### What you are asked to do
The entries below contain a line with "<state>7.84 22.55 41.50" and a line with "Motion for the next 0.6". Retype exactly everything from the first down to the second, both included, and nothing else.

### Excerpted data
════════════════

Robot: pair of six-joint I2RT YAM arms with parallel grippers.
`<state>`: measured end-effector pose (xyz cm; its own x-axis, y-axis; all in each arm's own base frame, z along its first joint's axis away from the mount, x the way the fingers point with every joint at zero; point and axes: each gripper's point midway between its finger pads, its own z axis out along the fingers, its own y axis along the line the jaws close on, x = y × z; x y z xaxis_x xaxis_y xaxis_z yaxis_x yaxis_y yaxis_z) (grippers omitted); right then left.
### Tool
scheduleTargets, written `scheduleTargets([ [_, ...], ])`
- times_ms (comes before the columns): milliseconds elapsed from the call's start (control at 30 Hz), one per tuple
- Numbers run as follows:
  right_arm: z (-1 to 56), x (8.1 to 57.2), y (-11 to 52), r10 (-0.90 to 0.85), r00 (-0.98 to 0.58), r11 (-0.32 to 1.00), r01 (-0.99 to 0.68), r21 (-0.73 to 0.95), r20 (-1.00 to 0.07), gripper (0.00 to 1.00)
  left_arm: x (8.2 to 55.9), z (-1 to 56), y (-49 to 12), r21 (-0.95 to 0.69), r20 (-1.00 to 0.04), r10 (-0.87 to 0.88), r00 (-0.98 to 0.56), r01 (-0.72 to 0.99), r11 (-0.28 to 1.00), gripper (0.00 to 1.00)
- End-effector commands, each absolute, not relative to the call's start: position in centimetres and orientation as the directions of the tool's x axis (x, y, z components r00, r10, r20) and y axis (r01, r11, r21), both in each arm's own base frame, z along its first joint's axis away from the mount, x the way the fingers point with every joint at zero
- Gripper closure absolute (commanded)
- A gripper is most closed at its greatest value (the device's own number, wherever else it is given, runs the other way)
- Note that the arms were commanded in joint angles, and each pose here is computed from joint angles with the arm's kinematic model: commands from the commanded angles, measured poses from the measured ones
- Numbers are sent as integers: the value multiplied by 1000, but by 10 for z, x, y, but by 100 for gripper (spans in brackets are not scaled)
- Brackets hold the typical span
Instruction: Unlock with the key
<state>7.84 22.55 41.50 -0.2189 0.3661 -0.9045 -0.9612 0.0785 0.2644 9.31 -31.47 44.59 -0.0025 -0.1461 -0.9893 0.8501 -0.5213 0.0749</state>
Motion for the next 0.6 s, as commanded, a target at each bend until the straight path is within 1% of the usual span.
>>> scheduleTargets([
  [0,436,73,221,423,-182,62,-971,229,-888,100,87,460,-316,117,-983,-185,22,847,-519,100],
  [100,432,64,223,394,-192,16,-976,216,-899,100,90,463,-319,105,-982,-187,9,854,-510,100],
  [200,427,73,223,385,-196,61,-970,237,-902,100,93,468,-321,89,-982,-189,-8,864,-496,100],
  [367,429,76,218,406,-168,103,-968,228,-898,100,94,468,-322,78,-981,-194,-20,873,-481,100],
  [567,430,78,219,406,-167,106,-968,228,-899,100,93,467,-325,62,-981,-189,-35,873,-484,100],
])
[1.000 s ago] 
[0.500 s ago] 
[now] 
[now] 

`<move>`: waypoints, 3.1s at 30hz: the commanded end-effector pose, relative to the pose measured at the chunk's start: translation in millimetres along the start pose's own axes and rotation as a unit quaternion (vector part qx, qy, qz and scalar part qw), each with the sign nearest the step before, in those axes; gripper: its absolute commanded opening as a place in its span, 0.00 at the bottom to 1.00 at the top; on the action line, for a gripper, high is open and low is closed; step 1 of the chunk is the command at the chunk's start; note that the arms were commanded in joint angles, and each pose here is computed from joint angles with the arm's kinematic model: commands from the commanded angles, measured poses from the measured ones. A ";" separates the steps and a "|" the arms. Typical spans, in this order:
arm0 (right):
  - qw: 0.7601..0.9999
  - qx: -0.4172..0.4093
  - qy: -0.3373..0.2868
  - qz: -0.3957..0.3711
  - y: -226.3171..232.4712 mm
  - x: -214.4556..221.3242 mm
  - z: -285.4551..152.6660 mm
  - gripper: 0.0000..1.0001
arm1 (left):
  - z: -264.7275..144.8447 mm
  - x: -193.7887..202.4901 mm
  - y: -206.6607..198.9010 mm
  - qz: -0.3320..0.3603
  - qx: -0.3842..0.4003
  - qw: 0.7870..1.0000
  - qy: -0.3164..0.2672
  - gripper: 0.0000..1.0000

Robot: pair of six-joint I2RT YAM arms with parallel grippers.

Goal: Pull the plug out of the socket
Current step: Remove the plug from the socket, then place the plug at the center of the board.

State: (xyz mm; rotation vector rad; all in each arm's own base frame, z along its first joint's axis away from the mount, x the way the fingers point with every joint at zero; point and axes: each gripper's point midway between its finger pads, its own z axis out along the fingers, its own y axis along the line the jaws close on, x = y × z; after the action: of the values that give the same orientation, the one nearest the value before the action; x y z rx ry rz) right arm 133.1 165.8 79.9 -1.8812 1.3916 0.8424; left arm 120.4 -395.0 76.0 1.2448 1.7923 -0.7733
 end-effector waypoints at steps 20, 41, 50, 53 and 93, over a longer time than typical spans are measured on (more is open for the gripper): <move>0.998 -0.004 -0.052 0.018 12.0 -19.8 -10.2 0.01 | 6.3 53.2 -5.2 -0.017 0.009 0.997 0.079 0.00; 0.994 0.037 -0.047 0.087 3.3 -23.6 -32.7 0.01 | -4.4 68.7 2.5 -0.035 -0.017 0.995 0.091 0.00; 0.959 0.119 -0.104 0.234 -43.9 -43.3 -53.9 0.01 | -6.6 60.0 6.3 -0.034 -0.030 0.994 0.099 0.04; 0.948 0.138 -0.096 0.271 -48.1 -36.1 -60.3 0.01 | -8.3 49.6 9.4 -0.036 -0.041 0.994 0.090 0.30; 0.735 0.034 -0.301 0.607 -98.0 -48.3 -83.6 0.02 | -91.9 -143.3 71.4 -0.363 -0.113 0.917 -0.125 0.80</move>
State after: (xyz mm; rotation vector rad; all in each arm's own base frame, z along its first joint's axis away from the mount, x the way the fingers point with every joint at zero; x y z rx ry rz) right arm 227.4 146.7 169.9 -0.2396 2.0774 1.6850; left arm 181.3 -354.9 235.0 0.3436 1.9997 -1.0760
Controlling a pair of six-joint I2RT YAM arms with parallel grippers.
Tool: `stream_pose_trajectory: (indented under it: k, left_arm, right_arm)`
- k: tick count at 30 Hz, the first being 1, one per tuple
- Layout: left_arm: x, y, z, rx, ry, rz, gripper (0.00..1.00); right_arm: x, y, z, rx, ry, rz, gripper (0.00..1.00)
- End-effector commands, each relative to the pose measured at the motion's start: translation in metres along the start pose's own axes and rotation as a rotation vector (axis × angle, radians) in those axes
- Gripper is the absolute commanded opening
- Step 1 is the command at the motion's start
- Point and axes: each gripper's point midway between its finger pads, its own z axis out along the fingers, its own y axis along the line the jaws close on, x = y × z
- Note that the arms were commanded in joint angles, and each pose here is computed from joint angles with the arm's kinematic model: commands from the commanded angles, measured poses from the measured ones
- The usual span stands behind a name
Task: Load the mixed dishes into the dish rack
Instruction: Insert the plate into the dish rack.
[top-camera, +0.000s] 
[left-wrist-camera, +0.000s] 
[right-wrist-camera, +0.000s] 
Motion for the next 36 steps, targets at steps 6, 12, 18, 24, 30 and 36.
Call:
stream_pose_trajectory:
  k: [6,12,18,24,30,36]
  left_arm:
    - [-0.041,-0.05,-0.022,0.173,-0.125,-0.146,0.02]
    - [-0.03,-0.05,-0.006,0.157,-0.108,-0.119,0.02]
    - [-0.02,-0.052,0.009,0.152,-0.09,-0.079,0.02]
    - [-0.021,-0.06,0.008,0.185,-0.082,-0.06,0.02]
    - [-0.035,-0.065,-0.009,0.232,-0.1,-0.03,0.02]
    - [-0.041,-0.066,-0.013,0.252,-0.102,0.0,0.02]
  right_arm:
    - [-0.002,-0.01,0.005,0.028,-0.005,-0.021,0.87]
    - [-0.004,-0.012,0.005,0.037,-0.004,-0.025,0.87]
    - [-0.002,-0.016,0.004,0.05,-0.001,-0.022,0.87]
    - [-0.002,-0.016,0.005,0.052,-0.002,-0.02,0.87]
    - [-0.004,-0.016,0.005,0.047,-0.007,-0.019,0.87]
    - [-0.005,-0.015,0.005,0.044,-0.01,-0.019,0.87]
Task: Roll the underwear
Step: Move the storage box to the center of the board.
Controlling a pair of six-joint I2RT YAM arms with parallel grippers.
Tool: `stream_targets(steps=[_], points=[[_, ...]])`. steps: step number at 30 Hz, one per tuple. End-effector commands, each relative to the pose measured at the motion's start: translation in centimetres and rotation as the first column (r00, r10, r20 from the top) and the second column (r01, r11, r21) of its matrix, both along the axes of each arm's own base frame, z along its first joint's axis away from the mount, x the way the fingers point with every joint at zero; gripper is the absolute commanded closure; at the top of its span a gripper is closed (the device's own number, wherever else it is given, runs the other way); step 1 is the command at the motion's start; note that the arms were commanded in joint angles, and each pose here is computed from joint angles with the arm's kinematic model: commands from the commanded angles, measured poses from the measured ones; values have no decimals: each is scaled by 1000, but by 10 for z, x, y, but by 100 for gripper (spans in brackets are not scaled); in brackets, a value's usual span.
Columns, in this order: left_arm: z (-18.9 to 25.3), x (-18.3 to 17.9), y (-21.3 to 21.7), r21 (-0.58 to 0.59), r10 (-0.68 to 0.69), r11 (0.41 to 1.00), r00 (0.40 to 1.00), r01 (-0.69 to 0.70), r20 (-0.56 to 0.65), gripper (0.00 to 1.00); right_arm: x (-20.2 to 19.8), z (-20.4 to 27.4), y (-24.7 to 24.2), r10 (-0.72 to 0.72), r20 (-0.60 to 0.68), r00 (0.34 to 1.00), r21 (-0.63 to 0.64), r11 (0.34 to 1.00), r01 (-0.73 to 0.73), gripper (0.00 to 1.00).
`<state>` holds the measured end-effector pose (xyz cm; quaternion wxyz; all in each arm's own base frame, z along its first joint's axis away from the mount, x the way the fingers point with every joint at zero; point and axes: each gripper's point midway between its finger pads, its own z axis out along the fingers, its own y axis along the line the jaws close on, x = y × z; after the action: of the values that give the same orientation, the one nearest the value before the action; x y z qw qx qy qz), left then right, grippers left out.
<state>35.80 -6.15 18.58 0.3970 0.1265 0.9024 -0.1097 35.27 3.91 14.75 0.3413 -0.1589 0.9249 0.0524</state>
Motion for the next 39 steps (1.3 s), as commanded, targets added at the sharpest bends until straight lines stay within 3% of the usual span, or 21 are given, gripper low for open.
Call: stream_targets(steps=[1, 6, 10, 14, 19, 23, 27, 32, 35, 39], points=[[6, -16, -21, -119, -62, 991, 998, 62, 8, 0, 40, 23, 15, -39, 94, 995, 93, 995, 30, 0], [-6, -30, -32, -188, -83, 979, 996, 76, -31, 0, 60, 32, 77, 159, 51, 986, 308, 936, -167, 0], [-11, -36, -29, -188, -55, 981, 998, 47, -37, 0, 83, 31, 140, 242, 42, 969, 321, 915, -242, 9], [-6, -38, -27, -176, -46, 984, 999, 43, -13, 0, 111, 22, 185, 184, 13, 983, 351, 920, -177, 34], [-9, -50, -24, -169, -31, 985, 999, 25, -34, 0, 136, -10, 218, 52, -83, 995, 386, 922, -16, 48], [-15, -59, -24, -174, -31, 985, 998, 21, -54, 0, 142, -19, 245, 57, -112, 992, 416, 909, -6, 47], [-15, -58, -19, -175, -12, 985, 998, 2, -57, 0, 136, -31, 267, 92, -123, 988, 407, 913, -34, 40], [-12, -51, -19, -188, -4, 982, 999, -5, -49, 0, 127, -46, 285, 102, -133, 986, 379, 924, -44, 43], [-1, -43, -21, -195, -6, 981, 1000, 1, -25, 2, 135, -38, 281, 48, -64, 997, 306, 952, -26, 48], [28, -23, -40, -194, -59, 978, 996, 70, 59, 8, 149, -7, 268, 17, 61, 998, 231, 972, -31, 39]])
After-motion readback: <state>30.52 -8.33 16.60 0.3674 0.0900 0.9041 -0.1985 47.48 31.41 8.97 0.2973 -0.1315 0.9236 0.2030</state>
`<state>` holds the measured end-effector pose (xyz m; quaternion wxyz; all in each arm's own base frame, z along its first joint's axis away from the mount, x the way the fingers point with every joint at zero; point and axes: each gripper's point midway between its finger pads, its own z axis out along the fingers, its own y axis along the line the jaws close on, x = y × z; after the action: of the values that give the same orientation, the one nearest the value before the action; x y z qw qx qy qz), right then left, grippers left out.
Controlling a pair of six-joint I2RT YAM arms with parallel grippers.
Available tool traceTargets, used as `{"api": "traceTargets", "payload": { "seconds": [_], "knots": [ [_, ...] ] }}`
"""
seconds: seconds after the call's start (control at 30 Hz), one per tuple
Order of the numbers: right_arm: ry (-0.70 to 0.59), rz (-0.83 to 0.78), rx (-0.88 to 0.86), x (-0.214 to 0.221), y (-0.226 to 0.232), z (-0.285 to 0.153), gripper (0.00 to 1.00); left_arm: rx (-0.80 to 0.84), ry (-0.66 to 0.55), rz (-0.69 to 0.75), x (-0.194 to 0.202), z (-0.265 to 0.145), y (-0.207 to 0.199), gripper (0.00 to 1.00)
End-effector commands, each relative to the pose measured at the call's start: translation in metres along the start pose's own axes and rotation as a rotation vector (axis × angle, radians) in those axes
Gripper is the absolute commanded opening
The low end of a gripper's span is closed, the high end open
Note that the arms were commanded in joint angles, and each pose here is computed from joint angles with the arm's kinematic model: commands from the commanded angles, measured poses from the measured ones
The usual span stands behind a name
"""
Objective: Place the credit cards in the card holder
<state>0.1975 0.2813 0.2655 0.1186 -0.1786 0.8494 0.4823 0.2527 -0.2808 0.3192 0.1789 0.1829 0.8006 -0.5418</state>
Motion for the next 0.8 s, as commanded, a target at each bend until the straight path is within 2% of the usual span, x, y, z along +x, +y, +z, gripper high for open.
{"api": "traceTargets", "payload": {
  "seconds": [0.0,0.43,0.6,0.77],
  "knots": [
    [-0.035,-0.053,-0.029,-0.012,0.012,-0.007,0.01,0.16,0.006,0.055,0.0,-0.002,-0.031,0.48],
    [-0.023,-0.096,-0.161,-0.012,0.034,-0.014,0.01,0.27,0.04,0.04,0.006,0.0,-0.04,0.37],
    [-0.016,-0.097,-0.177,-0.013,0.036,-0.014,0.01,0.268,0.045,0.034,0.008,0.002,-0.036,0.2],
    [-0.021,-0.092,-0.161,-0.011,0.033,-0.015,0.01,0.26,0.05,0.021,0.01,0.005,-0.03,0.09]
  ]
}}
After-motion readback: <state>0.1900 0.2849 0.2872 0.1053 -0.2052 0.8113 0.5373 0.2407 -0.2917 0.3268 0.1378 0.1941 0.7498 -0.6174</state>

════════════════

### Answer box
<state>7.84 22.55 41.50 -0.2189 0.3661 -0.9045 -0.9612 0.0785 0.2644 9.31 -31.47 44.59 -0.0025 -0.1461 -0.9893 0.8501 -0.5213 0.0749</state>
Motion for the next 0.6 s, as commanded, a target at each bend until the straight path is within 1% of the usual span.

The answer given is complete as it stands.